Could you set down the full listing, unchanged?

-.-.-

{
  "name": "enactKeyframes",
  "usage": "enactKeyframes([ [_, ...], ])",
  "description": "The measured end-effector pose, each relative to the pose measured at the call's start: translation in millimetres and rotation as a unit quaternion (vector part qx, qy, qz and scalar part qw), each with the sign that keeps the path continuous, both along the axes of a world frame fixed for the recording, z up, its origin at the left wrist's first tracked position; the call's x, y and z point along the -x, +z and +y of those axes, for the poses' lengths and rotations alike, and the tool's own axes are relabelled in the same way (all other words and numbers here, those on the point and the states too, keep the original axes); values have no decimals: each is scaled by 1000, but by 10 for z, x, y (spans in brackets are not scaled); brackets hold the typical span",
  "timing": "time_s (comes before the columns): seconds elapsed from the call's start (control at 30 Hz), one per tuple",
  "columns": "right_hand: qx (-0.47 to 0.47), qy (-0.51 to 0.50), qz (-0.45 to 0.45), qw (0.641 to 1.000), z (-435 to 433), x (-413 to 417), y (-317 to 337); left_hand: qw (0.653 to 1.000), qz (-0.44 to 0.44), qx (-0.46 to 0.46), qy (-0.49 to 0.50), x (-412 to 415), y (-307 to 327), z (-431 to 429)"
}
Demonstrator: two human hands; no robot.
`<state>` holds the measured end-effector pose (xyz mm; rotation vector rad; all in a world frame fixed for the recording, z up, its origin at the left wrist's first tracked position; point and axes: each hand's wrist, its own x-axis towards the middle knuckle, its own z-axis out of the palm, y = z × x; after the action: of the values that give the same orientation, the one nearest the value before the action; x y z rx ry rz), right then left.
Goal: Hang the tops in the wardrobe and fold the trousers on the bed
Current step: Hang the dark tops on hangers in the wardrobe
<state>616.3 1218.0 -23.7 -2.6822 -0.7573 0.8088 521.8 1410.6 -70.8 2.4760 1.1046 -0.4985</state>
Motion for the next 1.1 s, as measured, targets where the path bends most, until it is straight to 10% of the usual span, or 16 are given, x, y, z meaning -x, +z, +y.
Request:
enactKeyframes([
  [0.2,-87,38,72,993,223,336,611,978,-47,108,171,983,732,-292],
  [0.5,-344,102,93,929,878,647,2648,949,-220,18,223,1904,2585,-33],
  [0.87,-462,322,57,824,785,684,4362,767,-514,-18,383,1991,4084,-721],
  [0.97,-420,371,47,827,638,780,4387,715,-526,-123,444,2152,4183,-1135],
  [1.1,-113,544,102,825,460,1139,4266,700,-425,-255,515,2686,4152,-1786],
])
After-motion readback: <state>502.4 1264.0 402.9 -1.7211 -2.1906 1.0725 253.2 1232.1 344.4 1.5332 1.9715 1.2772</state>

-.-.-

### Output of the task
{
  "name": "enactKeyframes",
  "usage": "enactKeyframes([ [_, ...], ])",
  "description": "The measured end-effector pose, each relative to the pose measured at the call's start: translation in millimetres and rotation as a unit quaternion (vector part qx, qy, qz and scalar part qw), each with the sign that keeps the path continuous, both along the axes of a world frame fixed for the recording, z up, its origin at the left wrist's first tracked position; the call's x, y and z point along the -x, +z and +y of those axes, for the poses' lengths and rotations alike, and the tool's own axes are relabelled in the same way (all other words and numbers here, those on the point and the states too, keep the original axes); values have no decimals: each is scaled by 1000, but by 10 for z, x, y (spans in brackets are not scaled); brackets hold the typical span",
  "timing": "time_s (comes before the columns): seconds elapsed from the call's start (control at 30 Hz), one per tuple",
  "columns": "right_hand: qx (-0.47 to 0.47), qy (-0.51 to 0.50), qz (-0.45 to 0.45), qw (0.641 to 1.000), z (-435 to 433), x (-413 to 417), y (-317 to 337); left_hand: qw (0.653 to 1.000), qz (-0.44 to 0.44), qx (-0.46 to 0.46), qy (-0.49 to 0.50), x (-412 to 415), y (-307 to 327), z (-431 to 429)"
}
Demonstrator: two human hands; no robot.
`<state>` holds the measured end-effector pose (xyz mm; rotation vector rad; all in a world frame fixed for the recording, z up, its origin at the left wrist's first tracked position; point and axes: each hand's wrist, its own x-axis towards the middle knuckle, its own z-axis out of the palm, y = z × x; after the action: of the values that give the same orientation, the one nearest the value before the action; x y z rx ry rz), right then left.
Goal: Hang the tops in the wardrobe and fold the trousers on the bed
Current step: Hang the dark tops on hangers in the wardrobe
<state>616.3 1218.0 -23.7 -2.6822 -0.7573 0.8088 521.8 1410.6 -70.8 2.4760 1.1046 -0.4985</state>
Motion for the next 1.1 s, as measured, targets where the path bends most, until it is straight to 10% of the usual span, or 16 are given, x, y, z meaning -x, +z, +y.
Request:
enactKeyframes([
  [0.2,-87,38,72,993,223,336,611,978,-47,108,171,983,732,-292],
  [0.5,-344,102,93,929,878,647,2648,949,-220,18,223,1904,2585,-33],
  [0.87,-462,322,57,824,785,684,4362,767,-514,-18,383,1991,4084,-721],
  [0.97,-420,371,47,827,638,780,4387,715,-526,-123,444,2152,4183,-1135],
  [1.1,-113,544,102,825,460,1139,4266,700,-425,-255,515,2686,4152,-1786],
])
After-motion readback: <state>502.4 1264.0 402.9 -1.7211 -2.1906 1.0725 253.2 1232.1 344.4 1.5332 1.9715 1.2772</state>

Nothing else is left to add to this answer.